Now that I feel better about myself…
I went clubbing yesterday and FOUR guys hit on me. That’s a lot when compared to nothing, ever, especially when two of them are black and hot! The last one hit on me as I was leaving the club. He chased after me in order to tell me “you dance good. You dance very well! I was watching you. Did you see me? What’s your name?”. I could not believe what was going on! Neither could my friend, especially when the other black guy started suddenly touching me!
See, I thought I needed this to happen so I’d feel better myself, but instead, I had to feel better about myself for this to happen. The only problem is that I didn’t have any motivation or reason to feel good about myself in the past. Thanks to my special friends I suddenly had a change of heart out of nowhere. Then came the invitation for vacation and the four guys at the club, not mentioning all the rest that were checking my friend and me out but had seen us reject so many guys that they did not dare approach.
However, now I am very tired and I ate a lot today so my energy is too low for me to feel hot and awesome like I did yesterday. Only thing I know is that I live a white or black life even though I prefer not to have a white and black mentality. By this I mean that mostly everything in my life has been all or nothing – I usually have a lot of something or nothing at all, meaning that I’m either over-satisfied or completely shitty – and all this is proven by what’s happening the past week…

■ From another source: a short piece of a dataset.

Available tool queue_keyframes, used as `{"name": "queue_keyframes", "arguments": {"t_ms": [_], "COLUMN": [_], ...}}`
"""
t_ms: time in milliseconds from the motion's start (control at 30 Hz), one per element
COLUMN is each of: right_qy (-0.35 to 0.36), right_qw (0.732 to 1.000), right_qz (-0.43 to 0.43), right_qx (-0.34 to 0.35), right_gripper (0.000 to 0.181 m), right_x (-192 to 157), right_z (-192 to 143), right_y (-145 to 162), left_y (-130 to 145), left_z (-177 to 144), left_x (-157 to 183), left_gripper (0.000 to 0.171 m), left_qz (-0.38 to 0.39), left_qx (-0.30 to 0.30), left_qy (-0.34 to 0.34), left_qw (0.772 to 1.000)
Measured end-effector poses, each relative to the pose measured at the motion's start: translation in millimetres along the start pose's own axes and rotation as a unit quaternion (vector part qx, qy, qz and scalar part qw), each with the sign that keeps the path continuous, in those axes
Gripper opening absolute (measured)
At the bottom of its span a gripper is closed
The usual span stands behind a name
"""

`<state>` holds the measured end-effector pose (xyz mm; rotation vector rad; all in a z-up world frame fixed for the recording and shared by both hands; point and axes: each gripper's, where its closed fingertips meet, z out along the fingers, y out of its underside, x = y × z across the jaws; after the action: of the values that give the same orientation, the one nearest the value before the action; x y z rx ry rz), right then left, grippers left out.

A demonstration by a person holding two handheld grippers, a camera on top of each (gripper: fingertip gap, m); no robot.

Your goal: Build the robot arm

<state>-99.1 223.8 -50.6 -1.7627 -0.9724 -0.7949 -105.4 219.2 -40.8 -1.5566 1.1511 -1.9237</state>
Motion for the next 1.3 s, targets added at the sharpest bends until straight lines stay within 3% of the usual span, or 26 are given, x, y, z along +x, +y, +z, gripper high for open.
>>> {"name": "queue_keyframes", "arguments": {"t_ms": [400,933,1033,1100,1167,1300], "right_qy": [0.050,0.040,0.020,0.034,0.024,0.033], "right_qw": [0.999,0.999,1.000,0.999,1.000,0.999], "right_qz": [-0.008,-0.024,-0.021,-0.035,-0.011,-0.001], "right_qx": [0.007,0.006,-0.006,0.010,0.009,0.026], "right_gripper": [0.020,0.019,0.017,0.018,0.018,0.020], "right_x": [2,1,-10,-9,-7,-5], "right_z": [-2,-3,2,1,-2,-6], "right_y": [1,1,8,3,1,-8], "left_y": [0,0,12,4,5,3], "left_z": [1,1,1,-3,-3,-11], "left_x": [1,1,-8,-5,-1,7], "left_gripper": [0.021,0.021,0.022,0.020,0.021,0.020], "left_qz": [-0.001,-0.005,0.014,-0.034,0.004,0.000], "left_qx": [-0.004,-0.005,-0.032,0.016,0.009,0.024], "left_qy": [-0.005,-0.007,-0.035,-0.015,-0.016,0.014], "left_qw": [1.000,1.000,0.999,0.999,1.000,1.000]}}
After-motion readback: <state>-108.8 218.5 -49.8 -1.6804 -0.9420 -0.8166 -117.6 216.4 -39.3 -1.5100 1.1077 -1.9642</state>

I am so happy I am scared it will go away so I’m not allowing myself to feel all this euphoria. If I get together with this guy, Andreas, which is quite probable, then I will have nothing else to ask for. I’ll have a guy who is exactly what I need, I’m ok with myself and getting better, things are good with my family again so my peace of mind is not disturbed by fights, I have a perfect best friend, as well as another very good pal, …what else is there to ask for? I’m not used to this. But I am past the point where I wonder if I deserve to have it. Since it’s here and it’s mine then I must deserve it and make the most of it…
The good thing is that now that I am better psychologically it is much less probable that I will sabotage my good luck. I guess that is why everything happened now…
!Hugs!
He's not backing out.
He and I are going together on vacation from the 7th till the 10th of August.
This means I have 5 days to stop freaking out over this.
Today I got the tickets and the hotel room reserved.
Oh God!
For the past few hours I live in denial land so I'll cope.
Other than that, the whole day has been "I'm seeing white spots and I'm dizzy!"
with the reply - "oh, don't worry, you're just on the verge of FAINTING! Breeth!".
Meow.
I am nervous.
And at the same time I am going on a vacation with a guy I really like, feel safe and comfy around so I should be ok, which I partly am -the only thing keeping me together now...
Oh God! I need a hug so I can feel better...
good night to me then, if I can put all this excitement to sleep.